What you need to do: Each entry in this listing needs to be written out again, word for word.

Exercise inputs:

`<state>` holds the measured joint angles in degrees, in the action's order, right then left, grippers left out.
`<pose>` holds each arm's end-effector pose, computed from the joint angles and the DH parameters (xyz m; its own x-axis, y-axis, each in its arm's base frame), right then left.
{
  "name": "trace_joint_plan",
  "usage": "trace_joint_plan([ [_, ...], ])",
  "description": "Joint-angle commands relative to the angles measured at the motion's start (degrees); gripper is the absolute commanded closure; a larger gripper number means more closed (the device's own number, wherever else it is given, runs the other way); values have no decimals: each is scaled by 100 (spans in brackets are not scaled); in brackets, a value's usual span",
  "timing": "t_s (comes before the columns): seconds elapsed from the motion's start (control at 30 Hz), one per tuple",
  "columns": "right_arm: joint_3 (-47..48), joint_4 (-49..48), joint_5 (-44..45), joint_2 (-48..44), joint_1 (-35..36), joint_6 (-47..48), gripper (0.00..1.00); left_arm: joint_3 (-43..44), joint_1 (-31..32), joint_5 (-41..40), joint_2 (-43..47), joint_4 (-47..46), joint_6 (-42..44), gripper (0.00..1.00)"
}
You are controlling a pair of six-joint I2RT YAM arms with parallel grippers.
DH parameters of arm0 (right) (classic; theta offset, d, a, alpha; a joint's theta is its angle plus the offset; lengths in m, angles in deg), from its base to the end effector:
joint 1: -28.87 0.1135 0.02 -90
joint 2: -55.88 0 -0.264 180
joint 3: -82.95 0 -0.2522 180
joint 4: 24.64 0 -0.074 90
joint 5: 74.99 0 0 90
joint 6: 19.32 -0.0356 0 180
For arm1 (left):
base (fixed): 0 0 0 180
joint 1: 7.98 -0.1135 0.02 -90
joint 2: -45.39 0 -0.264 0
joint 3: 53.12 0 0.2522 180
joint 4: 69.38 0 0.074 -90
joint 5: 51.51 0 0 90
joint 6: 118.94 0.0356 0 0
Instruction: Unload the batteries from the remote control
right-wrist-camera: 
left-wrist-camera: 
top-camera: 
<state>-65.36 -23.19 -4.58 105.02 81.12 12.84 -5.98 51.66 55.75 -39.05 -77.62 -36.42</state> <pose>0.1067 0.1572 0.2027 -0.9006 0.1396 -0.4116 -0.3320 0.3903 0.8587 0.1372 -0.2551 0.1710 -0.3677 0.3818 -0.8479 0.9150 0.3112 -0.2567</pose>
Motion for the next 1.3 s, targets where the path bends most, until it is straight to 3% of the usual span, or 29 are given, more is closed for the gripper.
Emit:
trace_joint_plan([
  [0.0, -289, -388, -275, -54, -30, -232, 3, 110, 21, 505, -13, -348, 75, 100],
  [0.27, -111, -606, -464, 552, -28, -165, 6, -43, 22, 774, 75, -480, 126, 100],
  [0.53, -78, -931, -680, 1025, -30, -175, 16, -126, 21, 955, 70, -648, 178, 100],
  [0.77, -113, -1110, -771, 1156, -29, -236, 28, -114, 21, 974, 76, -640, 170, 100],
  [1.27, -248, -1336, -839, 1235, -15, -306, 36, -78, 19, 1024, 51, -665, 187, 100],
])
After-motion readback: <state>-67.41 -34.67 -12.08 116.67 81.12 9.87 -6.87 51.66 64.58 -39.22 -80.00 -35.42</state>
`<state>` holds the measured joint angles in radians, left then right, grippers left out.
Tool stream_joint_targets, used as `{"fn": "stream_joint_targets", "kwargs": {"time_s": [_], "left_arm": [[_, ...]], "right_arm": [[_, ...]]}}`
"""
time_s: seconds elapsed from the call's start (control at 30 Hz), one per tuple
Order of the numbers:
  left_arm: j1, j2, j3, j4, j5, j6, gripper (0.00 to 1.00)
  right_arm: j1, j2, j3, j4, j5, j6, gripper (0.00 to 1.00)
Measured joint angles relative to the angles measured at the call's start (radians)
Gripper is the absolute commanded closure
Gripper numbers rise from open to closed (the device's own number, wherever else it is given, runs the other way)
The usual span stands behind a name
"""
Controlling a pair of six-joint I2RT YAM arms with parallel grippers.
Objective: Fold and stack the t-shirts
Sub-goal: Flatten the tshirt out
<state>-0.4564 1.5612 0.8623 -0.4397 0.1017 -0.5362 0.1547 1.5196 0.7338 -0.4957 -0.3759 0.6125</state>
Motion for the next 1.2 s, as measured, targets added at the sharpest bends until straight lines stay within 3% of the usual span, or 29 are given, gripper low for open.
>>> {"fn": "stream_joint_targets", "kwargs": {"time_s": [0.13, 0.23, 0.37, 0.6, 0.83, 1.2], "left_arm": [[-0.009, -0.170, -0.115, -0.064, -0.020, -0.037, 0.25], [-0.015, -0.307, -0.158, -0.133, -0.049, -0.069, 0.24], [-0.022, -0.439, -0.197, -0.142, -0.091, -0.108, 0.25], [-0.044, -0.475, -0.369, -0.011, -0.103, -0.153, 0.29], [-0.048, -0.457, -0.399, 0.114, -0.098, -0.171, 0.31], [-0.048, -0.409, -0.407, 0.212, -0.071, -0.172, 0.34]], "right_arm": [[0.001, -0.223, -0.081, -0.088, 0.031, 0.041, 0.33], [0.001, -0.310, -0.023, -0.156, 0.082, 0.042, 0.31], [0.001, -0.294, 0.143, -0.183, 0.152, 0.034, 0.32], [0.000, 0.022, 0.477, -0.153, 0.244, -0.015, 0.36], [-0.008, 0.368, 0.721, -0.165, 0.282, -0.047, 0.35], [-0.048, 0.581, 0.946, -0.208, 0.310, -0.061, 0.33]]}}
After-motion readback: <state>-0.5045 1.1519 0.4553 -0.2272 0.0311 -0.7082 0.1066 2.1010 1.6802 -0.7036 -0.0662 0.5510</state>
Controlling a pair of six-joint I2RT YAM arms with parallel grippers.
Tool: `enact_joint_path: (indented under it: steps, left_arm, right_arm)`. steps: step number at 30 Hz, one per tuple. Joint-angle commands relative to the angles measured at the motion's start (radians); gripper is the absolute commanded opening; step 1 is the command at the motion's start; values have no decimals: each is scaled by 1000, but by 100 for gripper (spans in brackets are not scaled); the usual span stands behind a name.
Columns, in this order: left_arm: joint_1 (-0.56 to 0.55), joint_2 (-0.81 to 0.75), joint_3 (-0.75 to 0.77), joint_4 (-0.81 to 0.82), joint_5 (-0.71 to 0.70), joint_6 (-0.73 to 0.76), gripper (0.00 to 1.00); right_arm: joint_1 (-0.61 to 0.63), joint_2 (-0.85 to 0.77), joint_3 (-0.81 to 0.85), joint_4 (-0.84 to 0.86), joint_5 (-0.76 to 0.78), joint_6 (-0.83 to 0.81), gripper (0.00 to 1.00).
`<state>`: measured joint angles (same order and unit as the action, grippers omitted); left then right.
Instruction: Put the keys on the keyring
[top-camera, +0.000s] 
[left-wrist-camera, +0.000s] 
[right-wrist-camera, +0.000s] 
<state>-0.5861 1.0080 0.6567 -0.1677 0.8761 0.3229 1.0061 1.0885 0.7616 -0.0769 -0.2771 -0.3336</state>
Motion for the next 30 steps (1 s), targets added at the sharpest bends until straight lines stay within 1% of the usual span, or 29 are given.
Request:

Result for this task:
`<state>` holds the measured joint angles in degrees, in the action's order, right then left, grippers left out.
`<pose>` holds each arm's end-effector pose, computed from the joint angles and the DH parameters (xyz m; its own x-axis, y-axis, each in its arm's base frame), right then left.
{
  "name": "trace_joint_plan",
  "usage": "trace_joint_plan([ [_, ...], ])",
  "description": "Joint-angle commands relative to the angles measured at the motion's start (degrees); gripper is the absolute commanded closure; a larger gripper number means more closed (the device's own number, wherever else it is given, runs the other way); values have no decimals: each is scaled by 100 (spans in brackets are not scaled); in brackets, a value's usual span",
  "timing": "t_s (comes before the columns): seconds elapsed from the motion's start (control at 30 Hz), one per tuple",
  "columns": "right_arm: joint_3 (-47..48), joint_4 (-49..48), joint_5 (-44..45), joint_2 (-48..44), joint_1 (-35..36), joint_6 (-47..48), gripper (0.00..1.00); left_arm: joint_3 (-43..44), joint_1 (-31..32), joint_5 (-41..40), joint_2 (-43..47), joint_4 (-47..46), joint_6 (-42..44), gripper (0.00..1.00)"
}
You are controlling a pair of six-joint I2RT YAM arms with parallel grippers.
DH parameters of arm0 (right) (classic; theta offset, d, a, alpha; a joint's theta is its angle plus the offset; lengths in m, angles in deg), from its base to the end effector:
joint 1: -28.87 0.1135 0.02 -90
joint 2: -55.88 0 -0.264 180
joint 3: -82.95 0 -0.2522 180
joint 4: 24.64 0 -0.074 90
joint 5: 74.99 0 0 90
joint 6: 19.32 -0.0356 0 180
For arm1 (left):
base (fixed): 0 0 0 180
joint 1: 7.98 -0.1135 0.02 -90
joint 2: -45.39 0 -0.264 0
joint 3: 53.12 0 0.2522 180
joint 4: 69.38 0 0.074 -90
joint 5: 51.51 0 0 90
joint 6: 118.94 0.0356 0 0
Instruction: Unload the batteries from the remote control
right-wrist-camera: 
left-wrist-camera: 
top-camera: 
<state>-65.36 -23.19 -4.58 105.02 81.12 12.84 -5.98 51.66 55.75 -39.05 -77.62 -36.42</state> <pose>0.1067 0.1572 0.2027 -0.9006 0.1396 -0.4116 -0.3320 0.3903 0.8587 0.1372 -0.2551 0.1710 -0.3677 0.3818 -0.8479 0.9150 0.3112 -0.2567</pose>
Motion for the next 1.3 s, targets where the path bends most, until it is straight to 3% of the usual span, or 29 are given, more is closed for the gripper.
Emit:
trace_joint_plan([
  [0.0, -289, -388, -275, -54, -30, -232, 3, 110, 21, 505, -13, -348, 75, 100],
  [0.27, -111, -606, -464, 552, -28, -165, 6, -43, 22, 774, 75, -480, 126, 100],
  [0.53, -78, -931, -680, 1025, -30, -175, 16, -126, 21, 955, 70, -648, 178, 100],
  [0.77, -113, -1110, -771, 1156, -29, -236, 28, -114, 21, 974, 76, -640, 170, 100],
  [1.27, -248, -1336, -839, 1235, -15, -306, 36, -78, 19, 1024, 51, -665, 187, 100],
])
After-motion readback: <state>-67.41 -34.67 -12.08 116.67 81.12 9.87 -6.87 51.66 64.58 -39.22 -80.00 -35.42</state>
`<state>` holds the measured joint angles in radians, left then right, grippers left out.
Tool stream_joint_targets, used as `{"fn": "stream_joint_targets", "kwargs": {"time_s": [_], "left_arm": [[_, ...]], "right_arm": [[_, ...]]}}`
"""
time_s: seconds elapsed from the call's start (control at 30 Hz), one per tuple
Order of the numbers:
  left_arm: j1, j2, j3, j4, j5, j6, gripper (0.00 to 1.00)
  right_arm: j1, j2, j3, j4, j5, j6, gripper (0.00 to 1.00)
Measured joint angles relative to the angles measured at the call's start (radians)
Gripper is the absolute commanded closure
Gripper numbers rise from open to closed (the device's own number, wherever else it is given, runs the other way)
The usual span stands behind a name
"""
Controlling a pair of six-joint I2RT YAM arms with parallel grippers.
Objective: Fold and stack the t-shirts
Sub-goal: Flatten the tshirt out
<state>-0.4564 1.5612 0.8623 -0.4397 0.1017 -0.5362 0.1547 1.5196 0.7338 -0.4957 -0.3759 0.6125</state>
Motion for the next 1.2 s, as measured, targets added at the sharpest bends until straight lines stay within 3% of the usual span, or 29 are given, gripper low for open.
>>> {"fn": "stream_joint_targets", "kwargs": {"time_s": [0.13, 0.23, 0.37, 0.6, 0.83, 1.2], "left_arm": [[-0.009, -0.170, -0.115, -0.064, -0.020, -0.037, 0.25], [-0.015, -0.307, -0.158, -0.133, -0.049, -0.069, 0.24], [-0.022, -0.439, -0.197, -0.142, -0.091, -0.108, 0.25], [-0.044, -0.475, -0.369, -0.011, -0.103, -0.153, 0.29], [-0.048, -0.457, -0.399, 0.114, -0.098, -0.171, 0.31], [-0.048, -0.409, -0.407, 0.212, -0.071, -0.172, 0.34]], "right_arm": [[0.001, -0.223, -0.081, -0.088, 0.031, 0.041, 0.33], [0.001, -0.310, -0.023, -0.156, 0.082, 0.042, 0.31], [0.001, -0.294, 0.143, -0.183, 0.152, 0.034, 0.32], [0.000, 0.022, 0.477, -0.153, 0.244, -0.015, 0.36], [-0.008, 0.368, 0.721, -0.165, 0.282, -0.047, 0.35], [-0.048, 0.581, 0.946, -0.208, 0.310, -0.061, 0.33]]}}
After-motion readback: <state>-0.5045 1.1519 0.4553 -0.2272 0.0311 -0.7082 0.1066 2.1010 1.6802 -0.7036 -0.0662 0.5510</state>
Controlling a pair of six-joint I2RT YAM arms with parallel grippers.
Tool: `enact_joint_path: (indented under it: steps, left_arm, right_arm)`. steps: step number at 30 Hz, one per tuple. Joint-angle commands relative to the angles measured at the motion's start (radians); gripper is the absolute commanded opening; step 1 is the command at the motion's start; values have no decimals: each is scaled by 1000, but by 100 for gripper (spans in brackets are not scaled); the usual span stands behind a name.
Columns, in this order: left_arm: joint_1 (-0.56 to 0.55), joint_2 (-0.81 to 0.75), joint_3 (-0.75 to 0.77), joint_4 (-0.81 to 0.82), joint_5 (-0.71 to 0.70), joint_6 (-0.73 to 0.76), gripper (0.00 to 1.00); right_arm: joint_1 (-0.61 to 0.63), joint_2 (-0.85 to 0.77), joint_3 (-0.81 to 0.85), joint_4 (-0.84 to 0.86), joint_5 (-0.76 to 0.78), joint_6 (-0.83 to 0.81), gripper (0.00 to 1.00).
`<state>`: measured joint angles (same order and unit as the action, grippers omitted); left then right.
Instruction: Put the keys on the keyring
[top-camera, +0.000s] 
[left-wrist-camera, +0.000s] 
[right-wrist-camera, +0.000s] 
<state>-0.5861 1.0080 0.6567 -0.1677 0.8761 0.3229 1.0061 1.0885 0.7616 -0.0769 -0.2771 -0.3336</state>
Motion for the next 30 steps (1 s), targets added at the sharpest bends until straight lines stay within 1% of the usual span, or 29 are given.
Request:

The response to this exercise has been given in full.